PROBLEM REQUIREMENTS » Please return the whole listing word for word.

DATASET EXCERPT »
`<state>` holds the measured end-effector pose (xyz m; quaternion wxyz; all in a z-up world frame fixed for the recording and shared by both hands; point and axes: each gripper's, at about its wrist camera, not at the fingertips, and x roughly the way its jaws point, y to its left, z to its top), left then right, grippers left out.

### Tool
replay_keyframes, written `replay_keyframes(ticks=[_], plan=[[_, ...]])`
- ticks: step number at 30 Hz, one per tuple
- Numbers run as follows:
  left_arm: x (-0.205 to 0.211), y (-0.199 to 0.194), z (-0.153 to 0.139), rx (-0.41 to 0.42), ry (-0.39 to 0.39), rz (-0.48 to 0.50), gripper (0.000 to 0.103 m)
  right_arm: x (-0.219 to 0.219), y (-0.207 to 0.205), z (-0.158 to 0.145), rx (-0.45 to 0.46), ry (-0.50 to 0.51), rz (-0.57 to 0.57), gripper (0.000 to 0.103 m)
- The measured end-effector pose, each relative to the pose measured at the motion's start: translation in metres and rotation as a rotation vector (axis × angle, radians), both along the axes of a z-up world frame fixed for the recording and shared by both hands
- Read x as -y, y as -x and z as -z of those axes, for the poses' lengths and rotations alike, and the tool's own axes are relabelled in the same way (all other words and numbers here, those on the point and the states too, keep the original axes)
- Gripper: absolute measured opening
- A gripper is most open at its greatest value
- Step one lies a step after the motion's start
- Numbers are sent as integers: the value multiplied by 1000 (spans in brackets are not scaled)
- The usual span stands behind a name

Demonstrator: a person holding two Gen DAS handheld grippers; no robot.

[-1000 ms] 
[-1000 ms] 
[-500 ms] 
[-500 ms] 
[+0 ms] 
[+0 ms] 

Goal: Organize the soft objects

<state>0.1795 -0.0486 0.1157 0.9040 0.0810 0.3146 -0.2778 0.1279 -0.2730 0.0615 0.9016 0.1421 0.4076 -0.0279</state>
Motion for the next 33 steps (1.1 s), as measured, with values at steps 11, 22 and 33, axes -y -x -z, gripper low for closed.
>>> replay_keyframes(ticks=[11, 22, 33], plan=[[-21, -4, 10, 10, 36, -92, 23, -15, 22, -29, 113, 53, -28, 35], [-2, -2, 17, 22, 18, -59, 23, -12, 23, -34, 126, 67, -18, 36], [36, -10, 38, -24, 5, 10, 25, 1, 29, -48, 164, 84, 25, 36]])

COMPLETED TASK »
`<state>` holds the measured end-effector pose (xyz m; quaternion wxyz; all in a z-up world frame fixed for the recording and shared by both hands; point and axes: each gripper's, at about its wrist camera, not at the fingertips, and x roughly the way its jaws point, y to its left, z to its top), left then right, grippers left out.

### Tool
replay_keyframes, written `replay_keyframes(ticks=[_], plan=[[_, ...]])`
- ticks: step number at 30 Hz, one per tuple
- Numbers run as follows:
  left_arm: x (-0.205 to 0.211), y (-0.199 to 0.194), z (-0.153 to 0.139), rx (-0.41 to 0.42), ry (-0.39 to 0.39), rz (-0.48 to 0.50), gripper (0.000 to 0.103 m)
  right_arm: x (-0.219 to 0.219), y (-0.207 to 0.205), z (-0.158 to 0.145), rx (-0.45 to 0.46), ry (-0.50 to 0.51), rz (-0.57 to 0.57), gripper (0.000 to 0.103 m)
- The measured end-effector pose, each relative to the pose measured at the motion's start: translation in metres and rotation as a rotation vector (axis × angle, radians), both along the axes of a z-up world frame fixed for the recording and shared by both hands
- Read x as -y, y as -x and z as -z of those axes, for the poses' lengths and rotations alike, and the tool's own axes are relabelled in the same way (all other words and numbers here, those on the point and the states too, keep the original axes)
- Gripper: absolute measured opening
- A gripper is most open at its greatest value
- Step one lies a step after the motion's start
- Numbers are sent as integers: the value multiplied by 1000 (spans in brackets are not scaled)
- The usual span stands behind a name

Demonstrator: a person holding two Gen DAS handheld grippers; no robot.

[-1000 ms] 
[-1000 ms] 
[-500 ms] 
[-500 ms] 
[+0 ms] 
[+0 ms] 

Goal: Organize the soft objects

<state>0.1795 -0.0486 0.1157 0.9040 0.0810 0.3146 -0.2778 0.1279 -0.2730 0.0615 0.9016 0.1421 0.4076 -0.0279</state>
Motion for the next 33 steps (1.1 s), as measured, with values at steps 11, 22 and 33, axes -y -x -z, gripper low for closed.
>>> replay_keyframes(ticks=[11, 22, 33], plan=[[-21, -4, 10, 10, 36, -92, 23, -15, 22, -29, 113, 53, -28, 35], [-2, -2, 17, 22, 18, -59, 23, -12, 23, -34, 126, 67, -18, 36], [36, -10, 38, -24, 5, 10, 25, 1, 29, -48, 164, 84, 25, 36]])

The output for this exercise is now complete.